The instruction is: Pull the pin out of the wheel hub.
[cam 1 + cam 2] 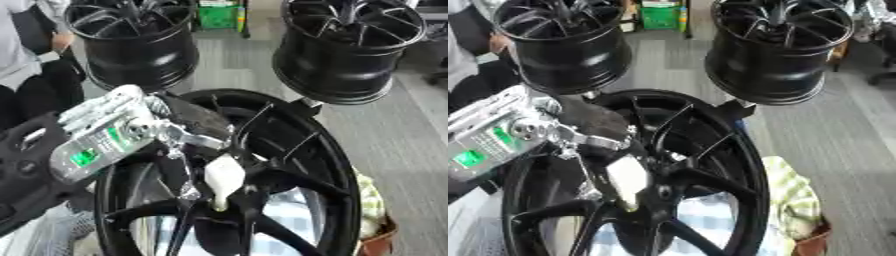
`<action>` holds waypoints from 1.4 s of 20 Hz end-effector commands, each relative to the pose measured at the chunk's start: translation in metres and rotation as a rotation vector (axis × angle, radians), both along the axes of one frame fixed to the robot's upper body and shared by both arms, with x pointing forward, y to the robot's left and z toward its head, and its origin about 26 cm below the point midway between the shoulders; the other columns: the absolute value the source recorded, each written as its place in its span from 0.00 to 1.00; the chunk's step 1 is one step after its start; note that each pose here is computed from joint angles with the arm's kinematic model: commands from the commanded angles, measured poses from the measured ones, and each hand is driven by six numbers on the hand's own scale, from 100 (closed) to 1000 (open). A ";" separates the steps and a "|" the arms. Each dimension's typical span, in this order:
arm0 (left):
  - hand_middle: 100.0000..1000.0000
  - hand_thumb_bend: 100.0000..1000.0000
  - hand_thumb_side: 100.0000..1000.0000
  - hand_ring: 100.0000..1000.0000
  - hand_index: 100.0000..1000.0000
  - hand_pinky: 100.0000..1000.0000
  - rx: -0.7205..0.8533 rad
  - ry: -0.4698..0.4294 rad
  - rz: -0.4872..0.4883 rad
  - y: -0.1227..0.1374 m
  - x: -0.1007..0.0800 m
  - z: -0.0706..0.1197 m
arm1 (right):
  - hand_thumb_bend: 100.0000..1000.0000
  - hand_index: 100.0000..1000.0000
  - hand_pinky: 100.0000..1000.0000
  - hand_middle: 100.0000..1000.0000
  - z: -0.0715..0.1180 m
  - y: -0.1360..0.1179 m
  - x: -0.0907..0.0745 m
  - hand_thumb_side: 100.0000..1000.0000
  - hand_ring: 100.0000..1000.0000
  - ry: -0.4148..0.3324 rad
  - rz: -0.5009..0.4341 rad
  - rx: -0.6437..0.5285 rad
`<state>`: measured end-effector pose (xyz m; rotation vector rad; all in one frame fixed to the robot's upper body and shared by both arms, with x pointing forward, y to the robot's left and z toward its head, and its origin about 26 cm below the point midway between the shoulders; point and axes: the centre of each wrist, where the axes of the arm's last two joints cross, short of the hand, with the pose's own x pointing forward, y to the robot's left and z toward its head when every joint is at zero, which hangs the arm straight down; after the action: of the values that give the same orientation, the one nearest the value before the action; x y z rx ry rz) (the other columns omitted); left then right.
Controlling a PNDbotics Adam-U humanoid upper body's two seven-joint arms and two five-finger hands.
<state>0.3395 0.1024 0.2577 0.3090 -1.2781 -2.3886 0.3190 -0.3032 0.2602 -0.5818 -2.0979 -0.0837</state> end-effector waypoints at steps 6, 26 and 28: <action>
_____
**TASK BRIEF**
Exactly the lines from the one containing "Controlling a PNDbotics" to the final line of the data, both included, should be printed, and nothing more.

**SOLVED PROBLEM**
Controlling a PNDbotics Adam-U humanoid upper body's two seven-joint arms and two five-finger hands.
<state>0.3395 0.1024 0.2577 0.3090 -1.2781 -2.3886 0.3190 -0.3032 0.2602 -0.5818 -2.0979 -0.0837</state> end-effector waypoints at steps 6, 26 and 28: <action>

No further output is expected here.